Но машина вдруг остановилась, и Лакизин вспомнил, что в Ирландии – праворукие машины, водитель – с другой стороны, но лучше б… вовсе без него… Потому что в следующую минуту из автомобиля вышел полицейский Патрик.
– Хелло, – облокотился он на капот.
– Хелло, – улыбнулся Лакизин, но на его озябшем  лице вышло что-то кривое, лживое…         
– На гору Патрика? – спросил Патрик.
– О, да… – сказал Лакизин. –  Вот, иду за счастьем…   
Патрик уставился на его посиневшие от холода босые ноги. Он вырос, в этих местах, но ему еще не доводилось видеть иностранца, который бы поднимался на гору Святого Патрика босиком, на такое решались только ирландцы, чтобы Святой Патрик отпустил им грехи. А иностранцы, как правило, шли наверх хорошо экипированные, с деревянными палками…
– Будет трудно, – посочувствовал он. – Там острые камни, не исключаются травмы…
– Ничего, – пробормотал Лакизин по-русски, поняв, что его приняли за паломника. – А далеко до горы? – перешел он на английский.
– Девять миль… Могу подбросить до мемориала погибшим от великого голода… 
– Спасибо, – сказал Лакизин. –  Я лучше пешком.
–  Уважаю!
Патрик сел в машину. Лакизин обреченно захромал дальше.
–  Эй! –  опустив стекло, крикнул Патрик. – Ты ничего не забыл вчера в пабе, –  перешел он на «ты».
– Нет! – обернулся Лакизин, испытывая сильное нервное напряжение.  –  Все о' кей…
–  А это? –  высунул гриф гитары в окно Патрик.
Сердце у Лакизина забилось скворцом, посаженным в клетку с железными прутьями, а в голове застучала кузня. «Только бы не упасть…», – подумал он, возвращаясь к машине.
– Моя. Модель триста двадцать пять, как у Джона Леннона… Но откуда…
– Считай это чудом, – Патрик вылез из машины и подал ему зачехленную гитару. – Факин, Фредди! – лицо у него покраснело. – Раньше руки таким отрубали, если они обижали паломника, идущего на Кроу Патрик…
–  Я виноват сам, –  прижал к себе гитару Лакизин.
Его глаза предательски наполнились слезами.
– Свободу Ирландии! – воскликнул он, не справляясь с  радостью.
– Помолись за Ирландию, когда взойдешь на гору, –ухмыльнулся Патрик: он любил русских и ненавидел саксов, считая их узурпаторами.
– Даю слово, – клятвенно сказал Лакизин.
– Что ж, удачного восхождения!
Патрик сел в машину, захлопнул дверцу. Машина тронулась с места и понеслась по дороге, петляющей как серпантин.

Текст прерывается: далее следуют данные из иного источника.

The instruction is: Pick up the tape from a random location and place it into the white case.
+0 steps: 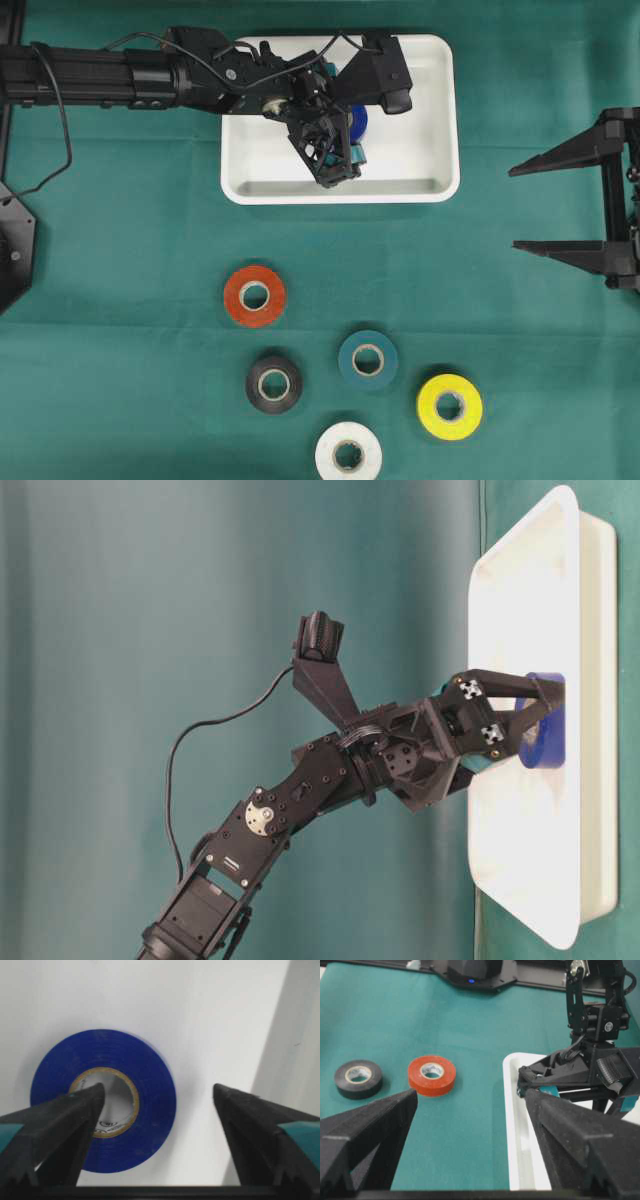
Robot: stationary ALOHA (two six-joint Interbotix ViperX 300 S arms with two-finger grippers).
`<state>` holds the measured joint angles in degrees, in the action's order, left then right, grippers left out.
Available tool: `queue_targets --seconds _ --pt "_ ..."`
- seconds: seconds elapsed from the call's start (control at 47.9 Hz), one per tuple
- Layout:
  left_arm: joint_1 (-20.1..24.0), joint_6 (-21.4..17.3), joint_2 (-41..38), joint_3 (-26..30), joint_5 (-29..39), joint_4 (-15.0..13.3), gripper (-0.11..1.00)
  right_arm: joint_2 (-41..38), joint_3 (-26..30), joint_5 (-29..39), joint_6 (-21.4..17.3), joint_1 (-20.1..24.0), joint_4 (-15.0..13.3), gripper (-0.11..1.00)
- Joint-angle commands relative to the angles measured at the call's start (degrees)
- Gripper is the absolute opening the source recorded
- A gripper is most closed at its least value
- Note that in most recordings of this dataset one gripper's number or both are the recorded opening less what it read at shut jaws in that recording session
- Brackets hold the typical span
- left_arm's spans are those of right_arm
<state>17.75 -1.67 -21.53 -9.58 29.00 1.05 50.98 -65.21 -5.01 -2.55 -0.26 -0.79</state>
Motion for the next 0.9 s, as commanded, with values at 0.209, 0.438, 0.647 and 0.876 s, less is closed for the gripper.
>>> queue_targets --seconds 0.209,0.438,0.647,0.876 --pt "-0.4 0.1 8.0 0.8 0.9 -0.1 0.96 -0.2 2.2 0.8 0.0 -0.1 -0.1 0.89" --pt "-0.8 0.1 15.5 1.4 5.7 -0.2 0.96 -0.1 2.4 0.9 -0.1 -0.1 -0.1 0.89" --pt "-1.0 0.1 20.3 2.3 8.8 -0.1 0.96 -0.1 2.5 1.1 -0.2 -0.1 -0.1 0.89" --pt "-1.6 -0.1 24.0 2.1 8.9 -0.1 0.96 0.0 2.5 1.3 -0.3 -0.1 0.0 0.89"
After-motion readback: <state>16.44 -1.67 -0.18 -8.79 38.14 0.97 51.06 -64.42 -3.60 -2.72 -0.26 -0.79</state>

– Господи всемогущий! – поцеловал гитару Лакизин.
И закинув свою кормилицу за спину, закандылял наверх, по нескончаемой дороге, сказав себе, что ляжет костьми, но слово, данное Патрику, сдержит. С деревьев на той стороне дороги, поднялась стая черных дроздов. Птицы легли на крыло и полетели против ветра. Настроение у Лакизина  немного улучшилось.